Geen inkomenseis voor koper huis van particulieren

29 juni 2023

De Tweede Kamer heeft woonminister Hugo de Jonge teruggefloten met betrekking tot zijn voorstel om gemeenten de mogelijkheid te geven om bestaande koophuizen te reserveren voor lage en middeninkomens. Hoewel De Jonge steun kreeg voor het verruimen van de voorrangsregels voor nieuwbouw- en huurwoningen, werd de optie om huizenkopers met een verkoopprijs onder de €355.000 een huisvestingsvergunning te laten aanvragen, sterk bekritiseerd door de VVD en D66. Met steun van andere partijen, waaronder de PVV en BBB, hebben zij dit voorstel weten tegen te houden. Hierdoor vallen de meeste koopwoningen nu buiten het wetsvoorstel.

Inbreuk op individueel eigendom: Bezwaren vanuit de VVD

Tijdens het debat over de invoering van de huisvestingsvergunning vorige week, betoogde VVD-Kamerlid Peter de Groot dat het stellen van inkomenseisen aan kopers neerkomt op een aantasting van individueel eigendom. Volgens hem zou de gemeente in de praktijk bepalen aan wie iemand zijn of haar huis kan verkopen.

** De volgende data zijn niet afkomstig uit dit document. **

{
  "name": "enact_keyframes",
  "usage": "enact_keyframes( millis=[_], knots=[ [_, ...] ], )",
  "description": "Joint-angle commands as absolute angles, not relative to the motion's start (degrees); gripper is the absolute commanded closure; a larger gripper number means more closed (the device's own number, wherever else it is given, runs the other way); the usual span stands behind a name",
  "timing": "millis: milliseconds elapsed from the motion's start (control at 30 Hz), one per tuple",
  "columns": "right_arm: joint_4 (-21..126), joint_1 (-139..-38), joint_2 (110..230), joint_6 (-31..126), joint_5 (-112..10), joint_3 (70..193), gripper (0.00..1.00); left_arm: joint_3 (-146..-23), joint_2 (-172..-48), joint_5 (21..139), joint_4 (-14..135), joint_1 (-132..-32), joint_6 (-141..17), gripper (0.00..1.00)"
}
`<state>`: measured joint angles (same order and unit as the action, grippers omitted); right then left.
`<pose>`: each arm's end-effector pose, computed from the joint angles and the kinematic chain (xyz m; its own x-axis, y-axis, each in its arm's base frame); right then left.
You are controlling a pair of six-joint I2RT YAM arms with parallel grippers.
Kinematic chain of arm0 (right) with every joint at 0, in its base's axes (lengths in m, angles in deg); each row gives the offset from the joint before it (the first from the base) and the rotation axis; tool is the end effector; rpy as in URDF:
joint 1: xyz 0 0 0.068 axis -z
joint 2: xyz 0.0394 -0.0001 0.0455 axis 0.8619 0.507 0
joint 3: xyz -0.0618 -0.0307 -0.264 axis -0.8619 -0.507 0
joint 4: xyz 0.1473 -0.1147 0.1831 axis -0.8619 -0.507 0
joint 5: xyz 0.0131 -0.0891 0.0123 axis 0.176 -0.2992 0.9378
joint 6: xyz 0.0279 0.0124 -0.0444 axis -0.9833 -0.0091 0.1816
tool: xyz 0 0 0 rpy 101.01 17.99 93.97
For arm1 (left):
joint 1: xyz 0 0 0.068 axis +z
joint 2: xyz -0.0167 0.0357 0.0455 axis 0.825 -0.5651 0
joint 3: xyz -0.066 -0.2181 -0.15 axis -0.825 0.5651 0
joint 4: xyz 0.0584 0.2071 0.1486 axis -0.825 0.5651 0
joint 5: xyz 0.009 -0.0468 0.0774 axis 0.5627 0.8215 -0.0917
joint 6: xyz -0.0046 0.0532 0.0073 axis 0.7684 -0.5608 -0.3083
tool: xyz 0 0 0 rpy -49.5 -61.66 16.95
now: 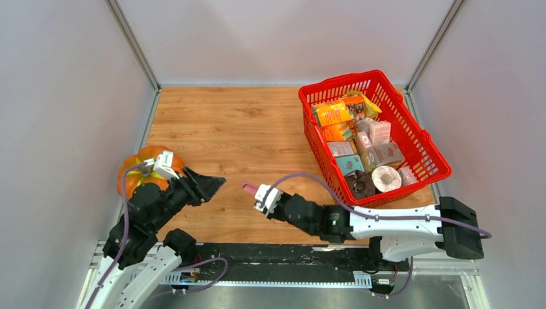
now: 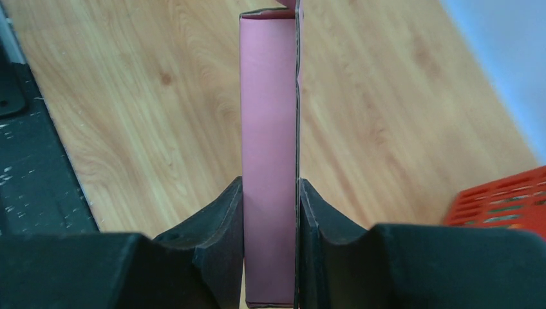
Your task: Fold the paper box
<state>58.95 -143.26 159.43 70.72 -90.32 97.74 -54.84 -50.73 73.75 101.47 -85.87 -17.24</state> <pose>0.0484 0.2676 0.2557 0.1841 -0.5370 -0.8233 -0.7705 0.4412 -0.4600 0.0565 -0.0342 0.3256 -0.5451 -0.6412 -0.5402 0.1402 0.5655 -0.8127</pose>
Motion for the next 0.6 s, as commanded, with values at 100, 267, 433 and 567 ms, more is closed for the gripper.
enact_keyframes(
  millis=[100,267,433,567],
  knots=[
    [39.15,-125.81,158.80,54.54,-47.59,106.94,0.71,-68.43,-71.50,96.20,100.37,-85.74,-48.42,0.51],
    [31.92,-123.08,160.82,52.78,-42.82,113.10,0.72,-77.23,-80.39,97.88,107.42,-85.74,-55.64,0.53],
    [27.25,-122.29,162.58,51.91,-42.45,118.46,0.75,-81.46,-86.20,99.22,113.38,-85.91,-60.30,0.63],
    [25.14,-121.41,163.55,52.08,-42.54,120.67,0.75,-81.99,-86.47,99.12,116.47,-86.18,-63.64,0.62]
  ],
)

De Jonge heeft geprobeerd tegenwerpingen te geven door te wijzen op het feit dat gemeenten vóór 2014 ook huisvestingsvergunningen mochten vragen. Bovendien benadrukte hij dat niet alle gemeenten inkomenseisen zullen stellen, maar dat dit soms noodzakelijk is om minder kapitaalkrachtige kopers te helpen op een krappe huizenmarkt. Helaas hebben deze argumenten niet geholpen.

Verlies voor De Jonge, maar ook successen: Verruiming voorrangsregels

Na de stemming heeft de minister zijn verlies genomen. Hij benadrukt echter wat hij wel heeft bereikt: de verruiming van de voorrangsregels bij de toewijzing van huur- en nieuwbouwwoningen. Gemeenten mogen nu tot de helft van deze woningen reserveren voor hun eigen inwoners of voor mensen met een cruciaal beroep of een laag inkomen.

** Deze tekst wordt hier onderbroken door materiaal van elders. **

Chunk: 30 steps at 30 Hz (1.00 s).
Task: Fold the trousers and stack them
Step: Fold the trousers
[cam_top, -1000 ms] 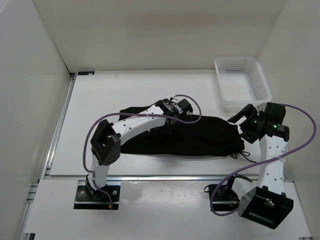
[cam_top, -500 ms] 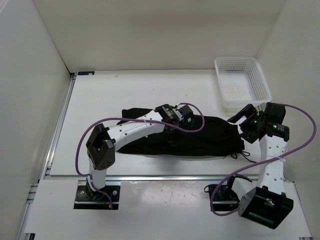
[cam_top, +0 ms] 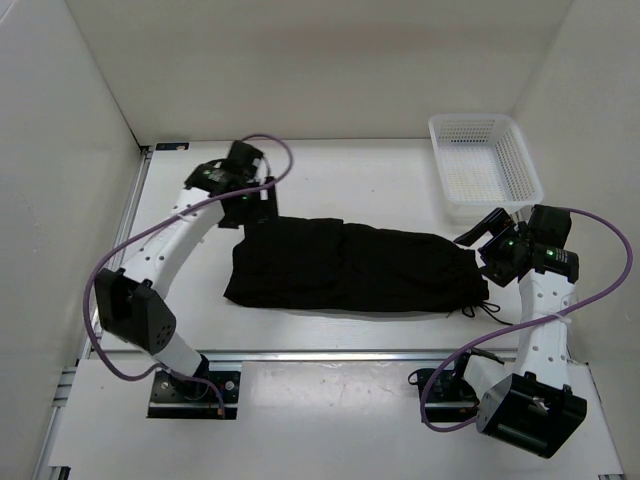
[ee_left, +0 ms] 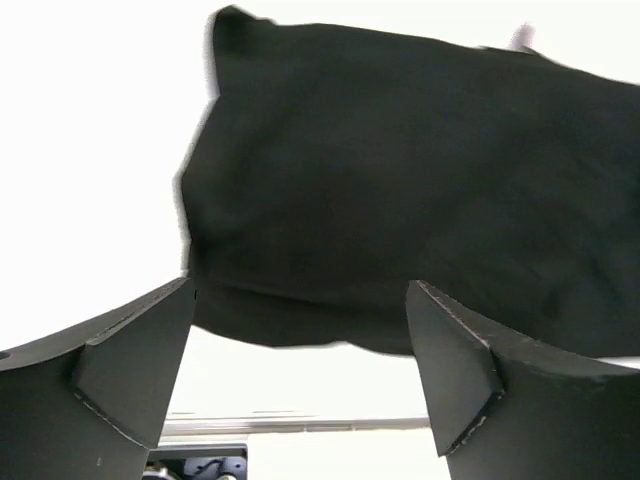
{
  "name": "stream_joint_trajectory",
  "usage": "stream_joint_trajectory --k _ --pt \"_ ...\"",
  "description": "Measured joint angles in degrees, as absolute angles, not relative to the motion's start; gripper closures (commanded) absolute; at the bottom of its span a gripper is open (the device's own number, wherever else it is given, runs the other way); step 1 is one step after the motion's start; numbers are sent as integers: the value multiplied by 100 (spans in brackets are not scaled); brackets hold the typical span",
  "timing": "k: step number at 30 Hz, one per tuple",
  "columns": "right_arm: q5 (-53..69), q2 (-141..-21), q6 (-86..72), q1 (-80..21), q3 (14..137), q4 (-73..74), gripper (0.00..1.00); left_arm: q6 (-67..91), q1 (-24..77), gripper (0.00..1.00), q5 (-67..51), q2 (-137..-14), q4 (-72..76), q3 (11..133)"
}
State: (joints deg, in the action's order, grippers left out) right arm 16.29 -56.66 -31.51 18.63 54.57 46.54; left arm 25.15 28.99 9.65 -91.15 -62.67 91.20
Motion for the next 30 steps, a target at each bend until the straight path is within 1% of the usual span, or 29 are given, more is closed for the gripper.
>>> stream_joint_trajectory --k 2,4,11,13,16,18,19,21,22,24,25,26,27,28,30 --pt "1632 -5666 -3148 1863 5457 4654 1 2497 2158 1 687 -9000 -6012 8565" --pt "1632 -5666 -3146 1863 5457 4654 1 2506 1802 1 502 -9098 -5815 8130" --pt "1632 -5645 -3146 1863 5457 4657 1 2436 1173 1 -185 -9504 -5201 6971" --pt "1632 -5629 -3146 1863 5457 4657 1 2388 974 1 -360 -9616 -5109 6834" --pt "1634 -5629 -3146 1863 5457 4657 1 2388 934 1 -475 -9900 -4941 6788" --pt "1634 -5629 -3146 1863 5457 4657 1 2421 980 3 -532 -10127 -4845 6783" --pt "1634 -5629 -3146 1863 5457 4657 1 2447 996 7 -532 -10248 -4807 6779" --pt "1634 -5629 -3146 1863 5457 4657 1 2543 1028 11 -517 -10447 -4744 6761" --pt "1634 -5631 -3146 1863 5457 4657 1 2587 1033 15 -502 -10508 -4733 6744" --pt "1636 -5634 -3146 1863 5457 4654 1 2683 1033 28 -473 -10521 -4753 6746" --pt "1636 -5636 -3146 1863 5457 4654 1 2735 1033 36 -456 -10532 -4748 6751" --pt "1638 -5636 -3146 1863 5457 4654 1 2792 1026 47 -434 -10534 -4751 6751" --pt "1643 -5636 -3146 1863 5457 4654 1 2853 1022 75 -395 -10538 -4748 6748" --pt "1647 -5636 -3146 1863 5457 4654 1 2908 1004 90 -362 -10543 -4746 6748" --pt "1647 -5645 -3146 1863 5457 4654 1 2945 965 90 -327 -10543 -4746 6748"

Dit wordt gezien als ‘goed nieuws’ door De Jonge, met name voor mensen met een normale baan die wanhopig op zoek zijn naar een betaalbare woning en er zonder hulp niet tussen kunnen komen. Het is ook positief voor gemeenten, omdat ze zo kunnen zorgen dat de leefbaarheid in dorpen en steden niet verder onder druk komt te staan.